[Work instructions] Go to the line with "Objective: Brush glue" in the material below and copy from there through the line with "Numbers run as", exactly. Pictures are not copied.

[Provided information]
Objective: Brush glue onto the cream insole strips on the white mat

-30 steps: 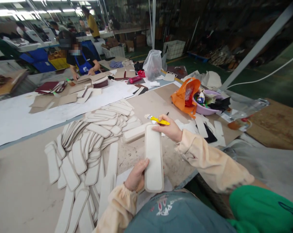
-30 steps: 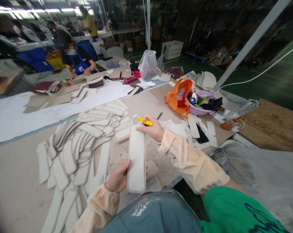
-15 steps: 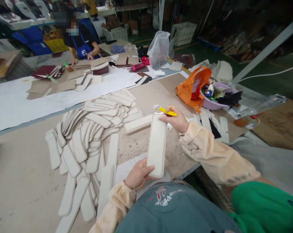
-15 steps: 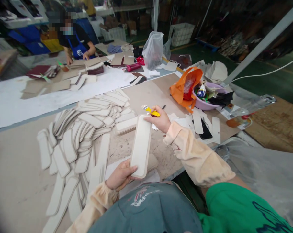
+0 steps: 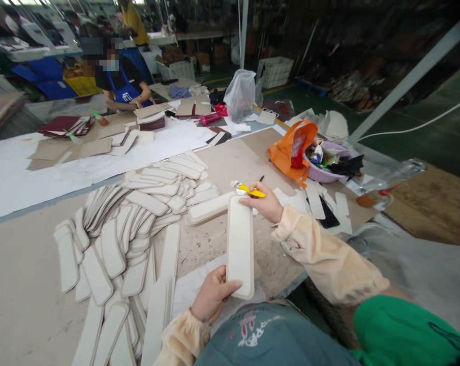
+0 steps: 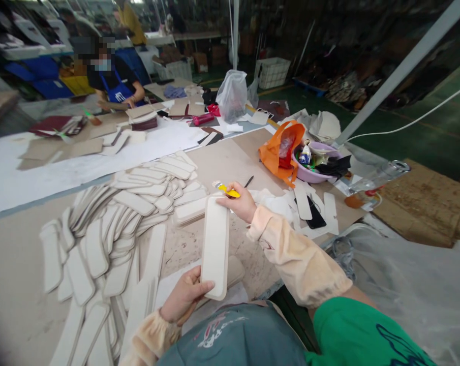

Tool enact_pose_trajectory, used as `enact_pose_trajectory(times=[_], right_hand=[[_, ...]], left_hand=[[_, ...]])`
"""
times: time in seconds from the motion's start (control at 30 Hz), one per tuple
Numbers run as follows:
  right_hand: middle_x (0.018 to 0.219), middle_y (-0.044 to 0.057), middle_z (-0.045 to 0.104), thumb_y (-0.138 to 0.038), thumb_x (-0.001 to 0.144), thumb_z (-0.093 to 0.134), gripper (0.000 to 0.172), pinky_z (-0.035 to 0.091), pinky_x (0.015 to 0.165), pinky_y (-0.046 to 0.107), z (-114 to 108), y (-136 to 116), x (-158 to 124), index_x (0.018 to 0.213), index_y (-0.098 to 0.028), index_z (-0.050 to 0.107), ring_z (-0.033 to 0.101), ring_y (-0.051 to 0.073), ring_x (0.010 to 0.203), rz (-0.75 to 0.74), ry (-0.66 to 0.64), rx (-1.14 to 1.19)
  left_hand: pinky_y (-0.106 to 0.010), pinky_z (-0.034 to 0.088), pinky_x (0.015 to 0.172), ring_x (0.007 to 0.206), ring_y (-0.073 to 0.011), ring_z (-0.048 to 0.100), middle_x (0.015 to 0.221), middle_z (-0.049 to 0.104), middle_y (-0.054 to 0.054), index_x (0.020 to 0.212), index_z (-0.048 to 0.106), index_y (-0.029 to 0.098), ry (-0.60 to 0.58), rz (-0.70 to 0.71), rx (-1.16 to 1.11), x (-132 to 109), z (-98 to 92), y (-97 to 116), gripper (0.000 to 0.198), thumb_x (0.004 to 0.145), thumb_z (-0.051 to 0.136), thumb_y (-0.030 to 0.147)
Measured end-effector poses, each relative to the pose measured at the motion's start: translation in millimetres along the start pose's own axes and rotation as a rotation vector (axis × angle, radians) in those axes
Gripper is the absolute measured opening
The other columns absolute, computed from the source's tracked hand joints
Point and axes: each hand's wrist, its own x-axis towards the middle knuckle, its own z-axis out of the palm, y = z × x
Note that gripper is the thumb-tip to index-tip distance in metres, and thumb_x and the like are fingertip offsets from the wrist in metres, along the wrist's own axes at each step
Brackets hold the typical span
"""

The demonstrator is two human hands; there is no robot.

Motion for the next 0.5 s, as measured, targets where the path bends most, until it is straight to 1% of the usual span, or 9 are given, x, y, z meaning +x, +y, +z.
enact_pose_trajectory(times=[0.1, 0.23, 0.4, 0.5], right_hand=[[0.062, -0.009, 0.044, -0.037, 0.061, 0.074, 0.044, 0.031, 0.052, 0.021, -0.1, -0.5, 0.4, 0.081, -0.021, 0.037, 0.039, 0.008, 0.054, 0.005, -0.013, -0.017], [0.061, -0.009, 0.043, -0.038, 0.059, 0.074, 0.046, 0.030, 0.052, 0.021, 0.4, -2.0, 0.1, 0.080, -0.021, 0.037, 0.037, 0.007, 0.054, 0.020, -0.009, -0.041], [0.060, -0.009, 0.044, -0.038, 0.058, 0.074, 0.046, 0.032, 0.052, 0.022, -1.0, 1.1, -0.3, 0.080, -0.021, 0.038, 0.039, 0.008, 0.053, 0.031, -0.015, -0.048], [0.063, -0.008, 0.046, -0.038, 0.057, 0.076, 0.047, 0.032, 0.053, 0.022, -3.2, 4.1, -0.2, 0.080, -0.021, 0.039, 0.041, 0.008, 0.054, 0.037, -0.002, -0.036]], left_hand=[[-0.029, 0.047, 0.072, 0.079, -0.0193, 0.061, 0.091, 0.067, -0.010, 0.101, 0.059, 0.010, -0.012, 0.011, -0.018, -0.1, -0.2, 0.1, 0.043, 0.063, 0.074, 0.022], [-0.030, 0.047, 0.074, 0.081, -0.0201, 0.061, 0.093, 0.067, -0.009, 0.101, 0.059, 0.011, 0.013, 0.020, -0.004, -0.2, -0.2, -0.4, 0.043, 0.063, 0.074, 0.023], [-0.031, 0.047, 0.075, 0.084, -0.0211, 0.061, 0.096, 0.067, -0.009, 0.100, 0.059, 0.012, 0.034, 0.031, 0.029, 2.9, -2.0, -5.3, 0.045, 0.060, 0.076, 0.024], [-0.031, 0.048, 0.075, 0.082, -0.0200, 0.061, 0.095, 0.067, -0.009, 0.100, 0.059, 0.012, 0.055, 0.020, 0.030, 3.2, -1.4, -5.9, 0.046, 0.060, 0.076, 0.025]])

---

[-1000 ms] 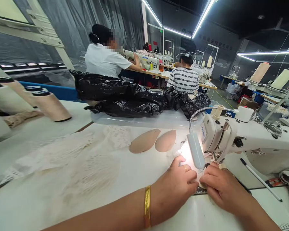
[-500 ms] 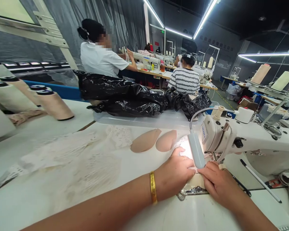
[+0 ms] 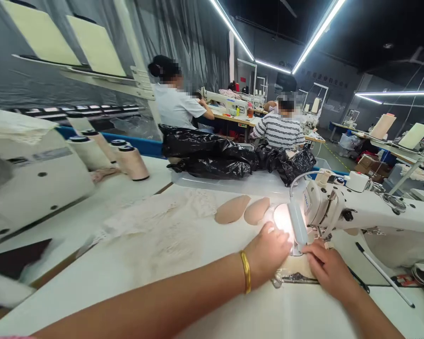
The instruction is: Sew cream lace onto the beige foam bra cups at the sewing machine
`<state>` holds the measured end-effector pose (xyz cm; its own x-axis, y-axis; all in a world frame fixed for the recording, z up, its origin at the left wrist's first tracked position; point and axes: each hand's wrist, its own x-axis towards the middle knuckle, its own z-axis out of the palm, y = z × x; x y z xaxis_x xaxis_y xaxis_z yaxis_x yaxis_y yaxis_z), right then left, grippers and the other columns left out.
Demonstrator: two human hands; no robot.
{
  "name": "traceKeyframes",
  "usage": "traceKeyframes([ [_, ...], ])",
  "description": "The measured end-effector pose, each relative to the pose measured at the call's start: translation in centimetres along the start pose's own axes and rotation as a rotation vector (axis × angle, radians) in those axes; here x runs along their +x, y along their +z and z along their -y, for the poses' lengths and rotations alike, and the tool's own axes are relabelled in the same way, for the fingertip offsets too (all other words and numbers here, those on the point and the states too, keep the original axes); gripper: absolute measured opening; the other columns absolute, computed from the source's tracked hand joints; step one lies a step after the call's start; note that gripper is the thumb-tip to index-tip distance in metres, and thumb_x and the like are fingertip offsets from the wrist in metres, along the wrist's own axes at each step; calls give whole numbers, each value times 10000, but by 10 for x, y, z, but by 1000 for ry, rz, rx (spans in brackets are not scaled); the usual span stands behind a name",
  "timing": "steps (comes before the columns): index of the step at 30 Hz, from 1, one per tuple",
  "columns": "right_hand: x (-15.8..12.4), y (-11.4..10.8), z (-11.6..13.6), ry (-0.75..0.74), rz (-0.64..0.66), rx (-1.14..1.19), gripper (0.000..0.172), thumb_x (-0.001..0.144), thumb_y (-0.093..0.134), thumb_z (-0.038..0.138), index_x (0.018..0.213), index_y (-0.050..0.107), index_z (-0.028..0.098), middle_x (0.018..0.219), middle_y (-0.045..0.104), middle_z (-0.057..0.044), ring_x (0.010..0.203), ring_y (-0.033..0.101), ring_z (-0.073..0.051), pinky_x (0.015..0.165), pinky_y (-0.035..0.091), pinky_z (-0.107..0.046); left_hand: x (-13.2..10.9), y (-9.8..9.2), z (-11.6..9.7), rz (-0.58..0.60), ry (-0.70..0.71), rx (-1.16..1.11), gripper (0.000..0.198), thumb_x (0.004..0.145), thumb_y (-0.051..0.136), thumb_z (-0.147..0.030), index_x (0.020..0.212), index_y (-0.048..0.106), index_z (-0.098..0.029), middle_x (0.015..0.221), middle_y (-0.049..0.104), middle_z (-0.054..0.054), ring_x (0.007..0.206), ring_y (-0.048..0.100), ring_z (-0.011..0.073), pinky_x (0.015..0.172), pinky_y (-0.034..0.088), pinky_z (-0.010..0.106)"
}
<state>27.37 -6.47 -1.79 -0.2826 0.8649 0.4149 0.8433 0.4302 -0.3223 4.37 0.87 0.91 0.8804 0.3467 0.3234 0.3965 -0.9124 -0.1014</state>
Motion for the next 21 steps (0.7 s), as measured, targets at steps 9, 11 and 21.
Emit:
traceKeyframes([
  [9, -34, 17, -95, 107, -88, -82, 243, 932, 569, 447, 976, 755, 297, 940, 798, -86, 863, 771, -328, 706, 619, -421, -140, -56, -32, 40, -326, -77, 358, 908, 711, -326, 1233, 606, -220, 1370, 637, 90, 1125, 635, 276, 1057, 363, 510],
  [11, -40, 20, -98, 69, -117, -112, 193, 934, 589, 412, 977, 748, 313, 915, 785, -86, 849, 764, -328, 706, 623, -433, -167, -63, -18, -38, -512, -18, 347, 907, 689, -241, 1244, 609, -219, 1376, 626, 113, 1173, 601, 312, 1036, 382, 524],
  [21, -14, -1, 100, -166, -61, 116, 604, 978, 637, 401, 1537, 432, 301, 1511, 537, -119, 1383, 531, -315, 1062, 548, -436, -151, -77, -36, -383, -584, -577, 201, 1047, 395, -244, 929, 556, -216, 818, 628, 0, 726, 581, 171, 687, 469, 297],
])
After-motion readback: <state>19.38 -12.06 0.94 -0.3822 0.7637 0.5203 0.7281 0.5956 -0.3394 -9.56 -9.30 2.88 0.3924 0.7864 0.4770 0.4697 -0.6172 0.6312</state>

[Completed exercise]
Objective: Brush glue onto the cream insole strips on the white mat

-30 steps: 
-30 steps: 
-15 steps: 
-15 steps: 
+0 steps: 
+0 steps: 

Tool enact_pose_trajectory, used as `enact_pose_trajectory(times=[_], right_hand=[[_, ...]], left_hand=[[_, ...]])`
"""
times: time in seconds from the motion's start (control at 30 Hz), one per tuple
Numbers run as follows:

No more output is required for the exercise.